Branches¶
Branches are isolated environments in the data catalog where users can safely develop and test data transformations without affecting production data.
Traditional data systems face several challenges in development and testing:
Risk of corrupting production data
Difficulty in testing changes safely
Lack of isolation between developers
Limited parallel development
Complex rollback procedures
Long development-to-production cycles
bauplan branches solve these challenges by providing isolated, version-controlled environments for data development.
Branches introduce Git-like workflows to data management, enabling robust development practices throughout the data application lifecycle. This setup empowers you to manage data with the same rigor as code, enhancing control, safety, and collaboration, especially in these key areas.
Key Features¶
Zero-Copy Branching: Creating a branch doesn’t duplicate the entire dataset; instead, it’s a zero-copy operation, making branching instantaneous and cost-efficient.
Username-Based Namespaces: Every user has their own branch space, with write access to their branches and read access to others—promoting collaboration and control.
Main Branch Protection: To ensure stability,
main
is write-protected by default.

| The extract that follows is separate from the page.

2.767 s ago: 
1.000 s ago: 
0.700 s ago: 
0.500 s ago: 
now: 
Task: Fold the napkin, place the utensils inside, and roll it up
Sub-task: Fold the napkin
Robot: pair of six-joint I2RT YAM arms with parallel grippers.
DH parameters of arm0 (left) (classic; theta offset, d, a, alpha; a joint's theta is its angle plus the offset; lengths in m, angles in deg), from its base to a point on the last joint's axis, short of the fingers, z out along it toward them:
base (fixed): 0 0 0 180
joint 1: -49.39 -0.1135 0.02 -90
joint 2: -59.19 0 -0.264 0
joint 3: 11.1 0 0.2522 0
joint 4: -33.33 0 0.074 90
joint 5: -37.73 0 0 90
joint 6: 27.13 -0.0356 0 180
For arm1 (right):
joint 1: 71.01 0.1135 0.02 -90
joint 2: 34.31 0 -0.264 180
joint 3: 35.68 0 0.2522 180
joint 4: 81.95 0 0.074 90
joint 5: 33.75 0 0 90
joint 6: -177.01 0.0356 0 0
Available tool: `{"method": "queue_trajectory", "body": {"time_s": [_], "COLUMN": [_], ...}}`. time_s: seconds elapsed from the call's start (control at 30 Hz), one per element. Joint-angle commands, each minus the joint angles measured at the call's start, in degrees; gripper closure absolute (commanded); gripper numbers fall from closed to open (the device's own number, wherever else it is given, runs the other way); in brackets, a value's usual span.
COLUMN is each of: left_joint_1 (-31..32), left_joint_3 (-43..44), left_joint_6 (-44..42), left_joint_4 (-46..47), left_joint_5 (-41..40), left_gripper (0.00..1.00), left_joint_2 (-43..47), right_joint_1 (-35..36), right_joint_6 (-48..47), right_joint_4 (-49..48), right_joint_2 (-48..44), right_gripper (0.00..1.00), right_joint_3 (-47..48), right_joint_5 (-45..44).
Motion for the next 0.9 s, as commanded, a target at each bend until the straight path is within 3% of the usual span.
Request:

Updates happen via merges, keeping production safe from accidental changes.
What’s New¶
- Data Version Control:
Git-like workflows for data
Zero-copy branching of large datasets
Branch-level access control
Independent schema evolution
- Developer Experience:
Safe experimentation and debug environment
Separate environment for reproducibility
Interactive development with real-time feedback
- Collaboration Model:
User namespacing
Parallel workflows and branch comparison
Clear ownership and audit trail
- Development Workflow:
Feature branch development
Safe testing environment
Easy rollback
Simple CI/CD integration and promotion to production
Examples¶
Here are comprehensive examples of branch operations:
Basic Branch Operations¶
# Create and switch to a feature branch
bauplan branch create <username>.<branch_name>
# Check out branch
bauplan checkout <username>.<branch_name>
# Remove a branch
bauplan branch rm <username>.<branch_name>
# Compare active branch with main
bauplan branch diff main
# List all branches and show the active branch
bauplan branch
# List all tables in a branch
bauplan branch get <username>.<branch_name>
Development Workflow¶
Here is an example of a simple workflow for developing a new feature using branches:
# Create development branch
bauplan branch create <username.new_feature>
# Run transformations in isolation
bauplan run --branch <username.new_feature>
# Review changes
bauplan branch diff main
# Merge to main
bauplan branch merge <username.new_feature>
Best Practices¶
- Branch Naming:
Use descriptive names
Include username prefix
Follow team conventions
- Development Flow:
Create feature branches
Test thoroughly before merge
Maintain regular synchronization with main
Clean up unused branches
- Collaboration:
Communicate branch purposes
Coordinate merge timing
Review changes together
Document significant changes
- Maintenance:
Regular branch cleanup
Merge completed work